Marion commence à parler. Elle a du mal à obtenir le silence, j'ai l'impression d'être en cours au lycée... A la manière d'une prof de littérature, elle explique les règles du jeu : un nouveau thème chaque mois, plusieurs exercices de style pour se chauffer et enfin la rédaction d'un essai en 50 minutes. Jusqu'à là, tout va bien.
Le début
Par contre, quand elle annonce « alors, pour cette semaine, je me suis inspirée de "S'inventer un autre jour", de Ane Bert, un livre qui érotise des personnages moches, isolés de la vie, isolés de leurs corps et de leur sexualité », je coule. Non seulement je dois écrire des trucs sexy comme je n'en ai même jamais dits, mais en plus je dois faire ça avec un personnage unijambiste. C'est quoi ce délire !?
Vu ma tête, et pour nous inspirer, elle nous lit un passage d'Ane Bert, qui raconte le rapport entre une femme et un clochard, surnommé l'homme-chien. Extrait :
« Son sexe élastique se plie à votre frénésie sans se déplier mais vous n'en avez cure, il vous survolte, vous guettez sur son visage le résultat de votre chiennasserie mais rien ne transperce, ce masque d'indifférence renforce votre folie. »

A la fin du texte, je suis carrément mal. Alors, adieu la légèreté et bonjour la tartinade de champ lexical pornographique, qui met mal à l'aise et dont je ne connais pas la moitié des significations. Par contre, pendant que dans ma tête, j'essaye d'extérioriser mon malaise par autre chose qu'un fou rire incontrôlable, les élèves se mettent très sérieusement à commenter le texte. Putains d'intellectuels...

Les exercices
Marion nous explique, en distribuant des petits papiers, que l'on doit maintenant décrire un personnage anti-sexuel en quelques lignes.

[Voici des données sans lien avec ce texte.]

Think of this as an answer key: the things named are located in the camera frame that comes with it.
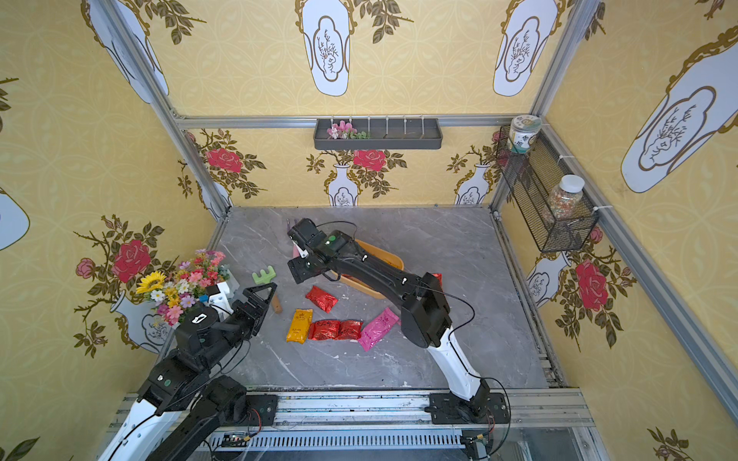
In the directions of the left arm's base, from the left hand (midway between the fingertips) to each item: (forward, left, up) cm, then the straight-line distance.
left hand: (265, 292), depth 71 cm
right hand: (+15, -9, -7) cm, 19 cm away
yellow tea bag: (-2, -5, -20) cm, 20 cm away
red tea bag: (-2, -12, -20) cm, 23 cm away
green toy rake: (+18, +10, -23) cm, 31 cm away
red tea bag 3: (+8, -11, -20) cm, 24 cm away
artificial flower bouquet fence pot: (+3, +27, -5) cm, 27 cm away
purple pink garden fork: (+28, +1, -22) cm, 36 cm away
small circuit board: (-28, +9, -26) cm, 39 cm away
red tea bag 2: (-3, -20, -19) cm, 28 cm away
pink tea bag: (-3, -29, -19) cm, 35 cm away
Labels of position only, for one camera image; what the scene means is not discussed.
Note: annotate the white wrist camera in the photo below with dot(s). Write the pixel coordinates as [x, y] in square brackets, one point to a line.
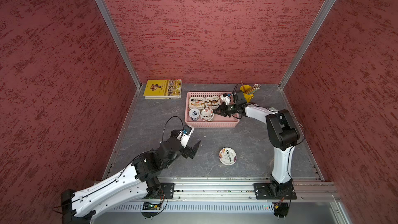
[229, 98]
[183, 135]

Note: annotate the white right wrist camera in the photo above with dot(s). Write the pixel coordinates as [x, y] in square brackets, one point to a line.
[229, 98]

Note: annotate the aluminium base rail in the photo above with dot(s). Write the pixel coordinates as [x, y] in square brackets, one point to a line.
[248, 190]

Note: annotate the small Dairy Farmers yogurt cup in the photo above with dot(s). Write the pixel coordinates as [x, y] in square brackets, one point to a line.
[194, 114]

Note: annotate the Chobani raspberry yogurt tub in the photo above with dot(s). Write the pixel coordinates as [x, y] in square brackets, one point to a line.
[207, 115]

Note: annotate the aluminium corner post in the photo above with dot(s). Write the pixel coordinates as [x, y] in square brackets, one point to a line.
[315, 26]
[118, 41]

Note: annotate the white perforated cable duct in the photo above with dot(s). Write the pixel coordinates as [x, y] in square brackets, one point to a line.
[199, 207]

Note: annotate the yellow book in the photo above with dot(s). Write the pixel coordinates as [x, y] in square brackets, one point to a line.
[163, 89]

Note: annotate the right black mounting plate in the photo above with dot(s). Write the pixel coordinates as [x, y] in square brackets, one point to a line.
[274, 191]

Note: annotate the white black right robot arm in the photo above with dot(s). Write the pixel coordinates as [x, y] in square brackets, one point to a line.
[282, 134]

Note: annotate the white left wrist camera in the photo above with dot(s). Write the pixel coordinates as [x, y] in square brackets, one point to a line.
[183, 135]

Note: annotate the Chobani Flip chocolate yogurt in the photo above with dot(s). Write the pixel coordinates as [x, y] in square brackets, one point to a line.
[212, 102]

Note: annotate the Chobani Flip strawberry yogurt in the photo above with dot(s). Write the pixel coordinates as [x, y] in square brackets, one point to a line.
[196, 103]

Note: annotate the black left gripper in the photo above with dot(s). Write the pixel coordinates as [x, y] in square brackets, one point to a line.
[187, 150]

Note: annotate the left aluminium corner post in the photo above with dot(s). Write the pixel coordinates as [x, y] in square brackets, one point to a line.
[118, 41]

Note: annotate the yellow metal pencil cup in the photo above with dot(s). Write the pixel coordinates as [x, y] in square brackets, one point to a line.
[248, 97]

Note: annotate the bundle of coloured pencils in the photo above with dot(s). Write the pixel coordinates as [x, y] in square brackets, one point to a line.
[251, 89]

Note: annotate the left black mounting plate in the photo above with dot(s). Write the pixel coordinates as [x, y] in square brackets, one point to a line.
[167, 189]

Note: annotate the black mounting plate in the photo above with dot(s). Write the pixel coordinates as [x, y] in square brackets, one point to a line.
[167, 189]
[274, 191]

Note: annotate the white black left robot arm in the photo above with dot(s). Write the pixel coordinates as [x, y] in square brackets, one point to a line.
[139, 179]

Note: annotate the right aluminium corner post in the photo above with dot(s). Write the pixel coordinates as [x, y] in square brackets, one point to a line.
[315, 26]

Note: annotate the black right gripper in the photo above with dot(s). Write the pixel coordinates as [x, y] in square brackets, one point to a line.
[224, 111]

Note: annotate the Chobani passion fruit yogurt tub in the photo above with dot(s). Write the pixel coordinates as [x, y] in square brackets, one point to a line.
[227, 156]

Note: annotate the pink plastic basket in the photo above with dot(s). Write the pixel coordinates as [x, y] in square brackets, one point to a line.
[218, 121]

Tandis qu'à ma droite, ça griffonne « Jean-Michel Bourru, curé pieux », j'aperçois à ma gauche « Sylvie Natura, une grande blonde peroxydée au botox fuyant ». Mais qu'est-ce que je vais bien pouvoir inventer... Il faut lire à voix haute, j'improvise, je sors un : « la reine d'Angleterre » et ma fébrilité passe inaperçue.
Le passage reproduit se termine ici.